Are there practical limits on the downloads\sha1 size on the BES Root Server (version 9.5.4)? I’m in an airgapped DSA environment and have had repeated failures (every few days) on the FillDB service. The service appears to be running, but FillDBData\BufferDir is not getting processed and client reports are not updating when this happens.
Currently my downloads\sha1 folder has just over 54,000 files for about 1.5 TB of storage. We’re also using the wwwrootbes/Uploads folder pretty heavily, for both custom content and files related to BigFix OS Deployment (images, drivers, etc.)
Watching in Process Monitor, BESRootServer is spending most of its time in the DownloadCache.db and DownloadState.db files.
I understand there are some improvements, particularly to FillDB, in 9.5.5 but I’m planning to watch-and-wait for another week or two before upgrading. If there are practical limits and I’m exceeding them, I’d also like to know whether/how those limits change in 9.5.5 …
A <-> B <-> C
A and C have no link to each other, they both replicate through B.
A <-> B is dual 1-Gb links, < 1 ms latency, testing at about 700 Mbps via iPerf.
B <-> C is a 600 Mb, VPN’d WAN link, 28ms latency, testing about 450 Mbps via iPerf.
We’ve been in this configuration for about four years now (IBM Pro Services helped with the initial setup), but our download cache sizes have steadily increased. As “B” and “C” cannot do Internet downloads, they have to precache everything; and the DownloadCachers care not for “Relevant” or “Not Relevant”, so everything that can be downloaded, has been, and remains in our cache for eternity.
In this architecture, which of the FillDB instances is/are exhibiting the issue?
On a somewhat related note, the download cacher can take as an option a file containing the desired download URLs (see the -o command-line argument). Such a file can be generated based on a number of conditions, including applicability in your environment. This might be one way to cut down on the download, storage, and subsequent replication requirements.
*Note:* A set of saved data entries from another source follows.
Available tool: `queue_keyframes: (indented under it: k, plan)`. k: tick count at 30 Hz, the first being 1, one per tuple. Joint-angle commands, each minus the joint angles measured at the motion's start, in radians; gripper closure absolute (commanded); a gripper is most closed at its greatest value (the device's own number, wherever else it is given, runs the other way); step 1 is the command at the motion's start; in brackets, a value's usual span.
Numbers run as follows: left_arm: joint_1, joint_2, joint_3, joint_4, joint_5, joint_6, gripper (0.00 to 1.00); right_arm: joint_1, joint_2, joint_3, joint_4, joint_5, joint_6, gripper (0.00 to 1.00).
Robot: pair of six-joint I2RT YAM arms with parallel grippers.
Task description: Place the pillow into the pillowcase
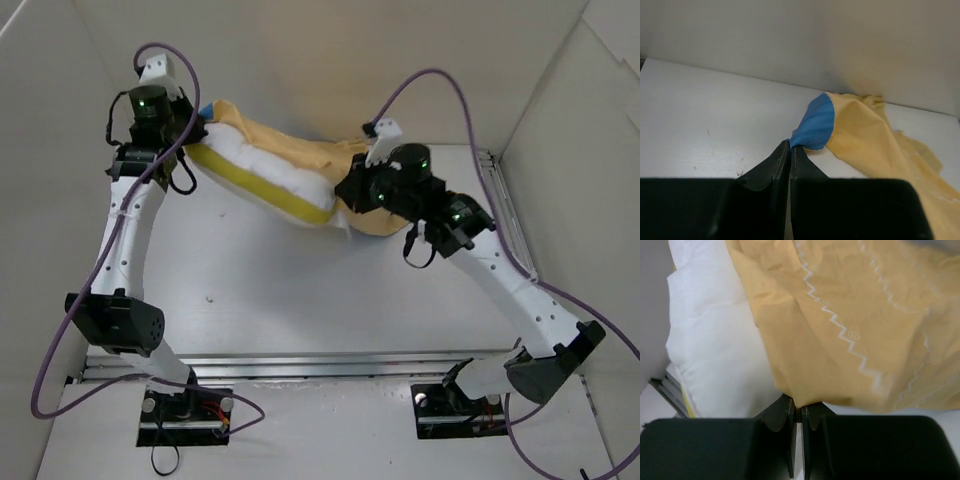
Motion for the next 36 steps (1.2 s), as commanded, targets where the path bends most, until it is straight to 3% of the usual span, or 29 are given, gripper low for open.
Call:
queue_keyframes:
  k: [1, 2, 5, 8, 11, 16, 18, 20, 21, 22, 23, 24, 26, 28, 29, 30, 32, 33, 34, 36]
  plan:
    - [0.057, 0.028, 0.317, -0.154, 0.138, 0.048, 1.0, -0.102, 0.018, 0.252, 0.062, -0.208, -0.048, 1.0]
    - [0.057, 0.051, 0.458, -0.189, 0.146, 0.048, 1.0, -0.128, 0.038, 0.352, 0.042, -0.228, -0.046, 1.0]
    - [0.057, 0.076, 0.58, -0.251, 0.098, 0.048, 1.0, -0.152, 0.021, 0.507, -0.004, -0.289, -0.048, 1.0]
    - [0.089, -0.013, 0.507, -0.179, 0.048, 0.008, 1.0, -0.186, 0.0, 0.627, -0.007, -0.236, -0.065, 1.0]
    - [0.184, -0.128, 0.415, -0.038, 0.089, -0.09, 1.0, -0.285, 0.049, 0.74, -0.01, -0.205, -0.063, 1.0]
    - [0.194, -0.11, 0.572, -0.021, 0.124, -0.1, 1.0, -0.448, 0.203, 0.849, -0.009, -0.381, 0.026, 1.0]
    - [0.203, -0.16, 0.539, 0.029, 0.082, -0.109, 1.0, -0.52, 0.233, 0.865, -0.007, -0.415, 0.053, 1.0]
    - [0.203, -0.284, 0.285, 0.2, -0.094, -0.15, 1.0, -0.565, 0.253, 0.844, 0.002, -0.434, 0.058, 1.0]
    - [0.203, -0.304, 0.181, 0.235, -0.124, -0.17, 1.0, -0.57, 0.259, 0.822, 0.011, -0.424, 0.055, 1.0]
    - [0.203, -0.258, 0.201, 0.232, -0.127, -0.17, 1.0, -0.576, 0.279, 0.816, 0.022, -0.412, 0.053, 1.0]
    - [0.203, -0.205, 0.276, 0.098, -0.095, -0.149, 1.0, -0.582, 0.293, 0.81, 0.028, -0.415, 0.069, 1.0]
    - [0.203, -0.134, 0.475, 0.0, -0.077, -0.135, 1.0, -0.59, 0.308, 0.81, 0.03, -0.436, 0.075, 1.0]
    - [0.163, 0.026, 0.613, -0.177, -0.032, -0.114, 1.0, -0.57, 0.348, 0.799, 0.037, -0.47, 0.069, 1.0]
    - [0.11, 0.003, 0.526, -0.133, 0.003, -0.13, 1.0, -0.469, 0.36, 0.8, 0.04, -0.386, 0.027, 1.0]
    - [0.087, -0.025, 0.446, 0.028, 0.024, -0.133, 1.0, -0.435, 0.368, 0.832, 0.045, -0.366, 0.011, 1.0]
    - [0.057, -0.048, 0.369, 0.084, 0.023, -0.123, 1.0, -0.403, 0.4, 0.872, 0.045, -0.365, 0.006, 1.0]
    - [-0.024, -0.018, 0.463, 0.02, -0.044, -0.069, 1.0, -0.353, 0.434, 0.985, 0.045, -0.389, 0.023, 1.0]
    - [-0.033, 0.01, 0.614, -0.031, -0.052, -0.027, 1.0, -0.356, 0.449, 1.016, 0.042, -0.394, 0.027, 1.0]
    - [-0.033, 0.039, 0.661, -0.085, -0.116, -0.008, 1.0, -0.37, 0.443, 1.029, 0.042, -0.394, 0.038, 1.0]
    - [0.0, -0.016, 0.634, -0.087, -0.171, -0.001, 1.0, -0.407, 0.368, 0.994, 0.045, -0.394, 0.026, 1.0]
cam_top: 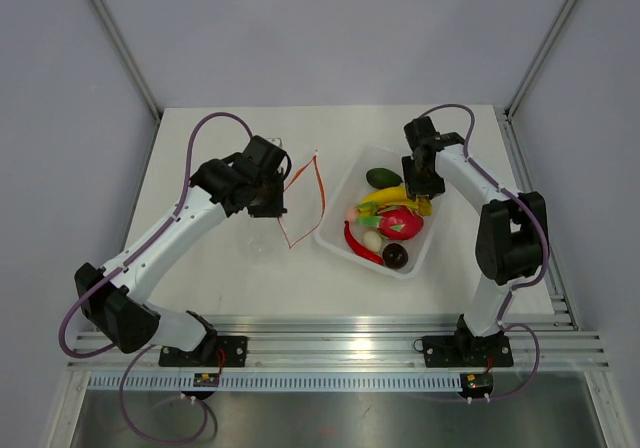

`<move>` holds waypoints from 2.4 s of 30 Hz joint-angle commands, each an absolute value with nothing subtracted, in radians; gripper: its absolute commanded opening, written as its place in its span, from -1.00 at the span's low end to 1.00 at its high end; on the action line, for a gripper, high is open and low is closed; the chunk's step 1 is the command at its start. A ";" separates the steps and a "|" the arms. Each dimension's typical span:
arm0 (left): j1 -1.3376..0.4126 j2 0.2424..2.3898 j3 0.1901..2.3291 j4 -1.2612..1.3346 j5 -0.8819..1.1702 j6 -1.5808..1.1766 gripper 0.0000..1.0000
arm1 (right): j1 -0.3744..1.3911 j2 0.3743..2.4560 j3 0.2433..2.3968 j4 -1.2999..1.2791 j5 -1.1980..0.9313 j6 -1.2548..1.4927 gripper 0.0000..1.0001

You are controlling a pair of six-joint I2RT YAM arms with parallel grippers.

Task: Place the food in the zip-top bag and seal the zipper
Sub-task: Pick up the fake fruit from the bin, then place the fake fruit in the zipper food storage bag.

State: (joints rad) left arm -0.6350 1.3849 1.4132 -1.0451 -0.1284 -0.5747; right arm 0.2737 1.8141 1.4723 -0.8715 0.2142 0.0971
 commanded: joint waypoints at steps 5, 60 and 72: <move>-0.638 1.361 1.422 -1.012 -0.112 -0.564 -1.00 | 0.268 1.850 1.474 -0.879 0.170 0.107 -0.97; -0.618 1.565 1.741 -1.250 0.037 -0.469 -1.00 | 0.739 1.154 1.376 -0.425 0.825 -0.170 -1.00; -0.586 1.594 1.807 -1.272 0.231 -0.430 -1.00 | 0.974 1.149 1.192 0.043 0.894 -0.525 -1.00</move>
State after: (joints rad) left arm -0.6037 1.5925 1.7630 -1.2713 0.1253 -0.4603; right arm 0.9573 1.1530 1.2366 -0.1776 0.8383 -0.4042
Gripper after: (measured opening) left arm 0.008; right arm 0.371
Here’s some sample session relevance to help generate such a file:
("site=null fixletid=null actionid=null url=" & it & " type=download size=null sha1=null sha256=null") of (unique values of ((matches (case insensitive regex "((mailto\:|(news|(ht|f)tp(s?))\:\/\/){1}\S+)") of matches (case insensitive regex "^(download|prefetch|download now|download now as|add prefetch item).*$") of scripts of actions whose (exists script of it) of it) as string) of fixlets whose (applicable computer count of it > 0) of bes sites whose (true))
We more frequently have problems on “B”, the hub in this hub-n-spoke, but occasionally also have problems on “A”, which has more clients reporting and where we take most of the actions. “C” is in the remote site, hasn’t had any of these hangups, but also has no clients reporting to it during normal circumstance. It’s our disaster recovery site, configured to replicate DSA only every two hours or so, and when we activate “C” would still only have a hundred or so clients reporting to it.
Thanks for the session relevance, I’ll be giving that a try in the next couple of days. Using that we might be able to reduce our sha1 size considerably! I wasn’t aware you could use all of the null values for parameters.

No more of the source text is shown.